PKK’nın saldırıları ağırlıklı olarak neden Hakkâri il sınırları içinde?

PKK’nın saldırıları ağırlıklı olarak neden Hakkâri il sınırları içinde?
Medyada PKK’nın Şemdinli saldırısı ve ardında yatan nedenler konuşuluyor. Günler öncesinden başlayan çatışmalar devam ediyor, Türkiye, Suriye ve Suriye’nin kuzeyindeki Kürt oluşumuna yoğunlaşmışken, PKK Şemdinli’deki saldırısını sürdürecek. Çünkü amaç hiç de tahmin ettiğiniz ya da size söylendiği gibi değil.
Konuyu 1992’ye hatta 1984 Eruh Baskınına kadara götürenler de var.
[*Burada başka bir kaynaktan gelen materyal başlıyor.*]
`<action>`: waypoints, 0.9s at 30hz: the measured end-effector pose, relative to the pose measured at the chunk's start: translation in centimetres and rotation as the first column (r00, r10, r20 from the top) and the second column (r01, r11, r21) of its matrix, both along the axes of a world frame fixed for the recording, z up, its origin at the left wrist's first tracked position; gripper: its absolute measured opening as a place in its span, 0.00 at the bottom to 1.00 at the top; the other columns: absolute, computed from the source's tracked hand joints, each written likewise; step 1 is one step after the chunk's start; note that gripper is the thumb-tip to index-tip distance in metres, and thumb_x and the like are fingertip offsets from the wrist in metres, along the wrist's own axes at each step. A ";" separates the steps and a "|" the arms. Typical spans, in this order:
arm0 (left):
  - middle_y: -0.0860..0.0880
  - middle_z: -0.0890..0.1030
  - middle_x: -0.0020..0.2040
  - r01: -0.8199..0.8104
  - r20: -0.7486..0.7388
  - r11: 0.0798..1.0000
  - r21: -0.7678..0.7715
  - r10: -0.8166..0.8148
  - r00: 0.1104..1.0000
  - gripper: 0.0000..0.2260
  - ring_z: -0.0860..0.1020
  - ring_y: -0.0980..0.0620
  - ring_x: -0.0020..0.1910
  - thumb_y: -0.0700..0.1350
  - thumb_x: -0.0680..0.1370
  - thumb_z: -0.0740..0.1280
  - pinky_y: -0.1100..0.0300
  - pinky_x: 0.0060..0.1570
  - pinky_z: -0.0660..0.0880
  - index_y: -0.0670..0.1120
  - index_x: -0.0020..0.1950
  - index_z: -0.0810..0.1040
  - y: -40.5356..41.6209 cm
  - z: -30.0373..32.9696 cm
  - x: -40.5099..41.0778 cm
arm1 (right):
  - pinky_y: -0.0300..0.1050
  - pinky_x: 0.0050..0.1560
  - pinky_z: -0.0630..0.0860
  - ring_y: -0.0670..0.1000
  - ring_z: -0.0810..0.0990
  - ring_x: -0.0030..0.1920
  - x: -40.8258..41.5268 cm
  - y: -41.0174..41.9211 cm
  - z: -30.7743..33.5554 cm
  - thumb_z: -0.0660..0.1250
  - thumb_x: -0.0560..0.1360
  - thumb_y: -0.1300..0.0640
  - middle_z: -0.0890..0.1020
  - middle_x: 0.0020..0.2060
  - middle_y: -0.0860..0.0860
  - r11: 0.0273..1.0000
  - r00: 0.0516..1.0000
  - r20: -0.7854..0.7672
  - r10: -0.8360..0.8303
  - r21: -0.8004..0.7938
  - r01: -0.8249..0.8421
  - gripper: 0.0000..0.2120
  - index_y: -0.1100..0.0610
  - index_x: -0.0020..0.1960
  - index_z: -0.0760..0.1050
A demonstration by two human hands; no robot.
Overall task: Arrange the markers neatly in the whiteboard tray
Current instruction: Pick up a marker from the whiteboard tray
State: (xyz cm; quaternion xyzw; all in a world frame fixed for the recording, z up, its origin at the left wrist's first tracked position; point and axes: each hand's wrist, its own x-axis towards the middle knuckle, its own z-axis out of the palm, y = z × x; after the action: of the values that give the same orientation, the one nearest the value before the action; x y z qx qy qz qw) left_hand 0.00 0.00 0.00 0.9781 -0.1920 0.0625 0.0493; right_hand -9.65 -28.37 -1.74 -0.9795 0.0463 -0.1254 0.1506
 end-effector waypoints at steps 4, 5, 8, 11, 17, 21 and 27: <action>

Kimseden ne kopya çekerim ne de kopyayı kendi fikrimmiş gibi gösteririm. Büyük gazetelerde günlük köşesi olan yazarlar şanslı. Birbirlerini tekrar etseler de, işin püf noktasını bir türlü göremeseler de milyonlarca insana ulaşıyorlar.
Şemdinli Hakkâri’nin sınırdaki en stratejik ilçesidir. Dolayısıyla Şemdinli saldırısının püf noktasını göstermek yine bana düştü. İşte bu nedenle, 23 Temmuz 2010’da yayınlanan yazımı, bu kez de facebook arkadaşlarımla paylaşıyorum.

Uluslar arası Adalet Divanı’nın Kosova kararı PKK’yı neden ilgilendiriyor?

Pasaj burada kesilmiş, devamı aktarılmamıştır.